Surgical Warning: The pleura is often highly adherent and thickened due to the adjacent inflammatory process. Avoid perforating it. If an iatrogenic pleural tear occurs, it must be sutured immediately and a chest tube considered.
- Pass a finger into the wound, sweeping anterior to the vertebral bodies to locate the center of the lesion. Perform a thorough evacuation of all pus, granulation tissue, and necrotic bone.



POSTOPERATIVE PROTOCOLS AND REHABILITATION
The success of spinal tuberculosis surgery relies as much on rigorous postoperative immobilization and medical management as it does on surgical execution.
- Immobilization: Historically, patients were placed in a custom-molded plaster cast consisting of anterior and posterior shells. In modern practice, a rigid Thoracolumbosacral Orthosis (TLSO) or Cervicothoracic Orthosis (CTO) is utilized.
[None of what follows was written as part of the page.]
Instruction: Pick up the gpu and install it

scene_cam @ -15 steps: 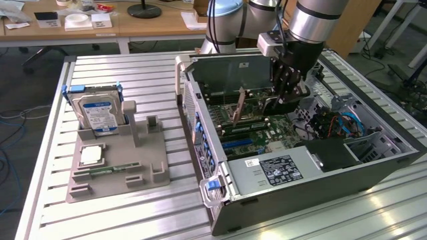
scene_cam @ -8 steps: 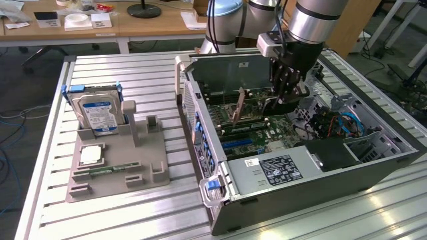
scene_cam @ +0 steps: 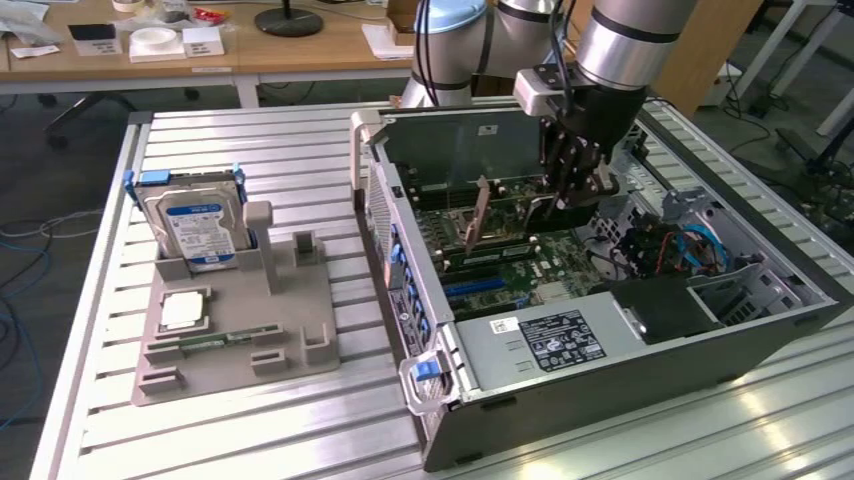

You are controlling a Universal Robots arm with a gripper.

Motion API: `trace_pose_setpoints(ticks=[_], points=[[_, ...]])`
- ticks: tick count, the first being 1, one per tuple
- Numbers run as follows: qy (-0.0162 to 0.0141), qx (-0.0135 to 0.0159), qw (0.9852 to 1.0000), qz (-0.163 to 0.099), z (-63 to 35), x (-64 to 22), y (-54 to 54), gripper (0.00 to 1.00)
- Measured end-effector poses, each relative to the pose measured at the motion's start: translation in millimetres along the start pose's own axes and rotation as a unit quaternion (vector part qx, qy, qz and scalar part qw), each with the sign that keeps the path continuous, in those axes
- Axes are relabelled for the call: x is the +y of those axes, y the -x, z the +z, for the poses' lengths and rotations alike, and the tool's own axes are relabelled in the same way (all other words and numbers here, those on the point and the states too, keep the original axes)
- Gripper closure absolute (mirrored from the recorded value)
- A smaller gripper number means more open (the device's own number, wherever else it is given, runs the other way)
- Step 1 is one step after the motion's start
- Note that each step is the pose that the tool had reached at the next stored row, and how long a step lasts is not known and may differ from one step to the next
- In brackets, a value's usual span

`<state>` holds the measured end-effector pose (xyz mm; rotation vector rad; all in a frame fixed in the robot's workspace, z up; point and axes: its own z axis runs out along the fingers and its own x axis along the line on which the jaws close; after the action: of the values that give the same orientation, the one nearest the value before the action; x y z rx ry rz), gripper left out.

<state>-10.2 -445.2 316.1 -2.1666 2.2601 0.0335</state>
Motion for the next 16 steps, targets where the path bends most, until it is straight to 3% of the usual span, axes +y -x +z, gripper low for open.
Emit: trace_pose_setpoints(ticks=[16], points=[[0.0000, -0.0001, 1.0000, 0.000, 0.1, 1.2, 0.0, 0.73]])
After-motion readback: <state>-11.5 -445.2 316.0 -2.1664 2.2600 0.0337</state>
The patient must remain strictly immobilized until the strut graft has incorporated and the spine is judged to have united clinically and radiographically.
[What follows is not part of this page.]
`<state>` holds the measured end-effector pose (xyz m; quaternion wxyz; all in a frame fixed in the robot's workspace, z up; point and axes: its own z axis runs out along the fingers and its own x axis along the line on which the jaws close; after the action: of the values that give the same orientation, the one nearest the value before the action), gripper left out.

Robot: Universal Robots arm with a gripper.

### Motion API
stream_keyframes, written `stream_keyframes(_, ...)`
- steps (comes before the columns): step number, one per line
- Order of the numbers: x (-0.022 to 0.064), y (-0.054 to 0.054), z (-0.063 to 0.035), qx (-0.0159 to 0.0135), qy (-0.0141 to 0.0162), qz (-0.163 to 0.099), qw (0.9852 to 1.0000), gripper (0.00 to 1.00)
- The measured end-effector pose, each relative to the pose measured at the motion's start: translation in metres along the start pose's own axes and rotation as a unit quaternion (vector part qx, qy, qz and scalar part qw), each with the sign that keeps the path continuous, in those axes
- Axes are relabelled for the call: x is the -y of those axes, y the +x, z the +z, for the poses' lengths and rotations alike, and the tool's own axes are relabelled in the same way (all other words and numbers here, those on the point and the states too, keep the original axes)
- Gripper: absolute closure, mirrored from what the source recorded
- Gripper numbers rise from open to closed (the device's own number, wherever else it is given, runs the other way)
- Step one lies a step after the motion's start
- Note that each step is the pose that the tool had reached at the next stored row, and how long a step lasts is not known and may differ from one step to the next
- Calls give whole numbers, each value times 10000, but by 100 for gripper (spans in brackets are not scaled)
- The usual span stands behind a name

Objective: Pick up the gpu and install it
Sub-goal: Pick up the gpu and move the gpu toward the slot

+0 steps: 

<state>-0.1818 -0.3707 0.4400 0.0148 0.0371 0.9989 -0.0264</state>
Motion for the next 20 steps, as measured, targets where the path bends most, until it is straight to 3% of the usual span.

- Duration: The average time of rigid immobilization is approximately 3 months.
- Mobilization: After 3 months, mobilization is initiated gradually over a period of 6 to 8 weeks. During this phase, the patient must be monitored meticulously with serial upright radiographs to detect any graft subsidence, increasing kyphosis, or signs of recurrent disease activity.
- Medical Management: Surgery is an adjunct to, not a replacement for, medical therapy. Systemic multidrug antitubercular therapy (ATT) must be continued uninterrupted for a minimum of 9 to 18 months postoperatively, guided by infectious disease consultation and inflammatory markers (ESR, CRP).